Turkish President Recep Tayyip Erdogan addresses the 77th session of the United Nations General Assembly at UN headquarters in New York City on September 20, 2022. (Photo by TIMOTHY A. CLARY / AFP) (Photo by TIMOTHY A. CLARY/AFP via Getty Images)
Turkish President Recep Tayyip ErdoğanTIMOTHY A. CLARY/ Getty Images
  • The EU's price cap on Russian crude and its ban on seaborne Russian crude kicked in Monday.

  • Oil tankers have begun piling-up off Turkish shores, as Ankara demands proof of insurance coverage.

  • Shipping insurers rejected the request, as Turkey's asking for coverage that could expose them to a breach of sanctions.

A European Union price cap on Russian oil kicked in on Monday and it's already causing shipping disruption — oil tankers are piling up off the coast of Turkey as Ankara is demanding paperwork that the vessels are fully insured, according to the Financial Times.

The pile-up comes just as an EU price cap of $60 a barrel price cap for Russian crude kicked in.

As 90% of the world's shipping insurance is provided by a group largely based in Europe, the aim is to curb Russia's oil revenue by limiting how much coverage the insurers can provide — that's because only those vessels carrying cargo priced below the EU cap can access Western maritime insurance.

But the Turkish government wants full insurance coverage for the ships — resulting in a standoff and traffic jam of 19 crude oil tankers waiting to cross Turkish waters, according to the FT which cites ship brokers, oil traders, and satellite tracking services.

In a notice issued on November 16, Turkey's government is insisting on documentation of shipping insurance coverage "under any circumstances" — even when the ships breach sanctions "whether knowingly and intentionally or unknowingly and unintentionally", according to a statement posted on Monday by Gard, a Norwegian shipping insurer that covers half of the global merchant fleet.

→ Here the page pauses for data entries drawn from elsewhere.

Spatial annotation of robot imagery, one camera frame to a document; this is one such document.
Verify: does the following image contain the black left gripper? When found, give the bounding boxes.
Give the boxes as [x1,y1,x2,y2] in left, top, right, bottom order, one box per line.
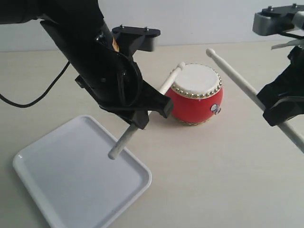
[41,20,173,130]

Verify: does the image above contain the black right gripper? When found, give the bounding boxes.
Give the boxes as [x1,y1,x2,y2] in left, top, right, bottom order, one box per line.
[257,46,304,126]

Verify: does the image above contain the white drumstick one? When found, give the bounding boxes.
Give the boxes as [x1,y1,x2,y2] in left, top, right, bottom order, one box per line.
[108,62,186,160]
[206,48,304,153]

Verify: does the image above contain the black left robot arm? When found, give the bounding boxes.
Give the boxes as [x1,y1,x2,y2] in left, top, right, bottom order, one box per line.
[0,0,173,129]

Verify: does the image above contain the red small drum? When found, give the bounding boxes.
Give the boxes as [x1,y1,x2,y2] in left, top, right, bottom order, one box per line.
[166,63,223,125]

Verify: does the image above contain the white plastic tray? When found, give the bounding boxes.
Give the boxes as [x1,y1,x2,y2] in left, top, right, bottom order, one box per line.
[13,115,152,228]

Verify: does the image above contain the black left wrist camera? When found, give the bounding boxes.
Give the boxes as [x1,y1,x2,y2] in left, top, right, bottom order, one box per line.
[112,25,161,56]

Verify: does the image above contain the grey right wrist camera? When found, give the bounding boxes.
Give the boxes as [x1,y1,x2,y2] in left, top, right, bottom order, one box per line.
[252,3,304,36]

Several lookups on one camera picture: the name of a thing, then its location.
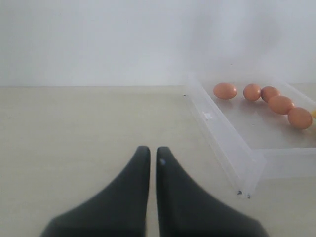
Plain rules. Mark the clear plastic storage box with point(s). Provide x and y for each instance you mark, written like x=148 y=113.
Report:
x=251 y=142

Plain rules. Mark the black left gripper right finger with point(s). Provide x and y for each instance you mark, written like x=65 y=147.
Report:
x=185 y=209

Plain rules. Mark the brown egg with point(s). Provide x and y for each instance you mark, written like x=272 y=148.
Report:
x=280 y=104
x=268 y=92
x=252 y=92
x=225 y=91
x=300 y=118

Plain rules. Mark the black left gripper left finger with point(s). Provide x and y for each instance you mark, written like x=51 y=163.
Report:
x=119 y=210

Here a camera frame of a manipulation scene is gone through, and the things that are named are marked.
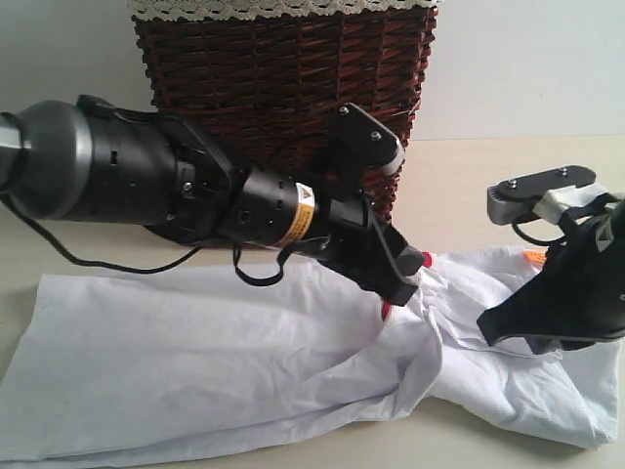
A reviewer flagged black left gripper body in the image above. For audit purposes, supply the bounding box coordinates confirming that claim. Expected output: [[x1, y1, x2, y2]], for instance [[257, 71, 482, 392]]
[[314, 194, 390, 288]]

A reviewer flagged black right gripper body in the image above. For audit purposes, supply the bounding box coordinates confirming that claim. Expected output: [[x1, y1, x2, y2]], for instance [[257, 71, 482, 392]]
[[536, 204, 625, 343]]

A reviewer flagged white t-shirt with red print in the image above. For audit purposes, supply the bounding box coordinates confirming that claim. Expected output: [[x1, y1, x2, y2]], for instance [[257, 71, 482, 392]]
[[1, 246, 619, 468]]

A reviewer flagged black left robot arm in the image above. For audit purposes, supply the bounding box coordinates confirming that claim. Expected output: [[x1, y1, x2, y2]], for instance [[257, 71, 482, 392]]
[[1, 95, 425, 306]]

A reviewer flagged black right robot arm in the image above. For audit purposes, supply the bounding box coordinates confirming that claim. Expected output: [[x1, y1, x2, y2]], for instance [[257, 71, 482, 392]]
[[477, 202, 624, 355]]

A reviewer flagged dark red wicker basket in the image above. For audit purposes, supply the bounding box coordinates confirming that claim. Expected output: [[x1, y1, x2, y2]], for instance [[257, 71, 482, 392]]
[[131, 7, 440, 235]]

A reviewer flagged floral patterned beige cloth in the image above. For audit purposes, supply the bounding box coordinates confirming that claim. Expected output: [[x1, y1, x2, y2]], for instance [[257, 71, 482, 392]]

Such requirements go beyond general information that is usually contained in a letter of entry for the ships, so the International Group of P&I Clubs — the protection and indemnity providers which represents a group of shipping insurers — has assessed that it "should not issue such a letter" to ships.

"Issuing a confirmatory letter under these circumstances would expose the Club to a breach of sanctions under EU, UK and US law," according to the statement. The International Group of P&I Clubs is negotiating with the Turkish government.

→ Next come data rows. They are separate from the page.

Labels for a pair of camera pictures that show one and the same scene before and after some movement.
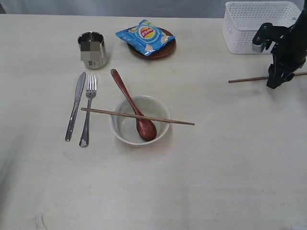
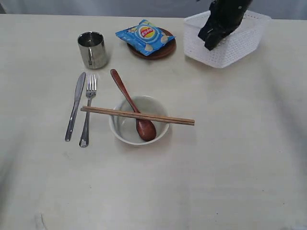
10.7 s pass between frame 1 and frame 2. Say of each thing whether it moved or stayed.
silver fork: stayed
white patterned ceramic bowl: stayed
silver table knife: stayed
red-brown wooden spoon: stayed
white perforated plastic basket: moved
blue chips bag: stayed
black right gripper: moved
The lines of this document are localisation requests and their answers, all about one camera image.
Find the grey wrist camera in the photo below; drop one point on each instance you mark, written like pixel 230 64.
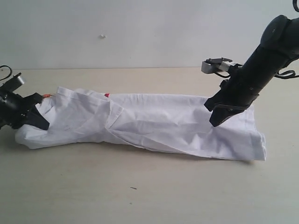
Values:
pixel 14 83
pixel 218 65

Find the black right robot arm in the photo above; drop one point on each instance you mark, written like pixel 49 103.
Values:
pixel 278 47

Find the white t-shirt red lettering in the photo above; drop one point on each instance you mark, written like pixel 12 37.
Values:
pixel 167 123

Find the orange clothing tag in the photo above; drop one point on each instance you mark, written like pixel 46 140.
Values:
pixel 48 95

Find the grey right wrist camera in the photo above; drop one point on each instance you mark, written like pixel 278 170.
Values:
pixel 218 65

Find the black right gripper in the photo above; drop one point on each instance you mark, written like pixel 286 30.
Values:
pixel 236 95

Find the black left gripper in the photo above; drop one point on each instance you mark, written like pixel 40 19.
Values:
pixel 16 111

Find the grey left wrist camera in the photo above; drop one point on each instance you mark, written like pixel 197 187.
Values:
pixel 14 83

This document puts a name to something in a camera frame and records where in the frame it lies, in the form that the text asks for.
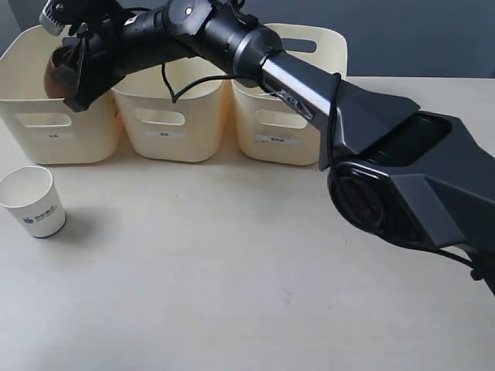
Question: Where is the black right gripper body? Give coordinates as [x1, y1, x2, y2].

This standoff in turn has affected traffic around the Turkish straits of Bosphorus and Dardanelles as they connect exports from Russia's Black Sea ports to global markets. The first ship to arrive at the location has been waiting since November 29, the FT reported.

Turkey's ministry of transport and infrastructure did not immediately respond to Insider's request for comment sent outside regular business hours.

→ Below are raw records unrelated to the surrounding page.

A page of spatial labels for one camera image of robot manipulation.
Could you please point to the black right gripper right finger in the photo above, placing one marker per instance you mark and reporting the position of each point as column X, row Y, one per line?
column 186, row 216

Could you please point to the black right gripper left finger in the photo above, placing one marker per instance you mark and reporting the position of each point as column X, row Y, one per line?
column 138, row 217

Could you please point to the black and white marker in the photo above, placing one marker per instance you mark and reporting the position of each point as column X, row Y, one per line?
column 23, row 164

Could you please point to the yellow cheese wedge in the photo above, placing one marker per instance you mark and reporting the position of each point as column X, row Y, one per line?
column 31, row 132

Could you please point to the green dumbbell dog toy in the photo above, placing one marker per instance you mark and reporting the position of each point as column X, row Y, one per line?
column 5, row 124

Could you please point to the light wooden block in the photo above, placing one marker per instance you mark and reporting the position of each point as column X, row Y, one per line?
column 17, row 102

Moscow, on its part, has said it would not sell its crude oil under the $60 a barrel level, with Russian Deputy Prime Minister Alexander Novak calling the price cap an "interference" that could cause "destabilization, shortages of energy resources and reduction of investment" in the market, according to TASS, the state-owned news agency.

"It may be applied not only to oil but to other products on the market, and not only to Russia but to other countries as well," Novak said on Sunday.

US West Texas Intermediate oil futures were up 0.8% at $77.55 a barrel at 10.14 p.m. ET Monday, while international Brent crude oil futures were 0.8% higher at $83.36 a barrel.